Among the entries below, find every line that contains the string "dark", then copy it.

**Records from a collection:**
==================================================

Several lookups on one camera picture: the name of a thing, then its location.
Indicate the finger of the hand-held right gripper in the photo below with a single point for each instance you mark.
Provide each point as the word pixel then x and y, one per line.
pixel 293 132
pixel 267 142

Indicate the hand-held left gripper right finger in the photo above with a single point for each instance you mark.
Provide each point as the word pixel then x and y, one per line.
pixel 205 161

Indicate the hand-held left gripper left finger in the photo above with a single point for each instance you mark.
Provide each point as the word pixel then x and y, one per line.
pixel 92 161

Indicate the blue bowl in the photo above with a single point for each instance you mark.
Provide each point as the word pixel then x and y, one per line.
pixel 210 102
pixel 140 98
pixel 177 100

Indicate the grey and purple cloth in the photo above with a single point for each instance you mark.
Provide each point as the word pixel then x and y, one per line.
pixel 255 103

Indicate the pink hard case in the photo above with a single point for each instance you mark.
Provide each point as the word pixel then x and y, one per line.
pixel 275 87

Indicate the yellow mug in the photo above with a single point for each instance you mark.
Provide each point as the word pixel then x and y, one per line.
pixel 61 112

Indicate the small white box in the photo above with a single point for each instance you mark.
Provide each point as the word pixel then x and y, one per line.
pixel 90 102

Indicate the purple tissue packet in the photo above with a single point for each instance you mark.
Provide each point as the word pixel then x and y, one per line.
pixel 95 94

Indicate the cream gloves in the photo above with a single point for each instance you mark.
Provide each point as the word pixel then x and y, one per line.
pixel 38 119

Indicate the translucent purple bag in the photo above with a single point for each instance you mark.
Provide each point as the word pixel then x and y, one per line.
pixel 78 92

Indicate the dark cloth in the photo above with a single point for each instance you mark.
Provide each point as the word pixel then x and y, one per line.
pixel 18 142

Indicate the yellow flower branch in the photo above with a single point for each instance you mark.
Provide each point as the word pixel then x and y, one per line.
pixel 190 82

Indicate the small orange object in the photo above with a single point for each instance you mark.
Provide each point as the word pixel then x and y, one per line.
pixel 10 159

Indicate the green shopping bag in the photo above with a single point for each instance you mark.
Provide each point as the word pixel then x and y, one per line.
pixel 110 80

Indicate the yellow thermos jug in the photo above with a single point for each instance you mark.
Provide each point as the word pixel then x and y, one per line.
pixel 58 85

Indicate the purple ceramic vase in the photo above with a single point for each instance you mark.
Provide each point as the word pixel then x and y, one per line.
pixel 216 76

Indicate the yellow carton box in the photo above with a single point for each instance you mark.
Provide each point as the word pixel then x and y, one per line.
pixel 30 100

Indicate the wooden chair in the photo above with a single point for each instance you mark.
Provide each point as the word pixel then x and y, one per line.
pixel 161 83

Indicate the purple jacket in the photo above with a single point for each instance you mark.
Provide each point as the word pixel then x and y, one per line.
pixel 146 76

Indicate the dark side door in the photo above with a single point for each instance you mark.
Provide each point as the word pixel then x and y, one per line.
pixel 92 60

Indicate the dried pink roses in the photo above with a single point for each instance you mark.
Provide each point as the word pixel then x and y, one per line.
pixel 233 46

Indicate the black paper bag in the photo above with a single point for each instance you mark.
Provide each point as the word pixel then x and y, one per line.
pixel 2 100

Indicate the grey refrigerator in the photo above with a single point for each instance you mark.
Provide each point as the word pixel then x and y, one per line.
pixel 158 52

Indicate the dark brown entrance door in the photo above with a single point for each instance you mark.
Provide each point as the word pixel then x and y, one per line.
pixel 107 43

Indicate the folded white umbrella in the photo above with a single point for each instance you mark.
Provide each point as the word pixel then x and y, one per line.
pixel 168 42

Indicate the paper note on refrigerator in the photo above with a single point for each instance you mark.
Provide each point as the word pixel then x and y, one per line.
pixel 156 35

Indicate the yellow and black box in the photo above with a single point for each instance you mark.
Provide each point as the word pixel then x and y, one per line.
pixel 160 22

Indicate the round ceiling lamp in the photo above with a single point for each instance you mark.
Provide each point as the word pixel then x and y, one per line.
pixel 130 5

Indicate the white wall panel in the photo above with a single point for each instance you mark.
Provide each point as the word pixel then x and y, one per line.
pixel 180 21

==================================================

**Result below:**
Indicate the dark cloth in the photo above with a single point for each instance you mark.
Indicate the dark side door in the photo above with a single point for each instance you mark.
Indicate the dark brown entrance door in the photo above with a single point for each instance you mark.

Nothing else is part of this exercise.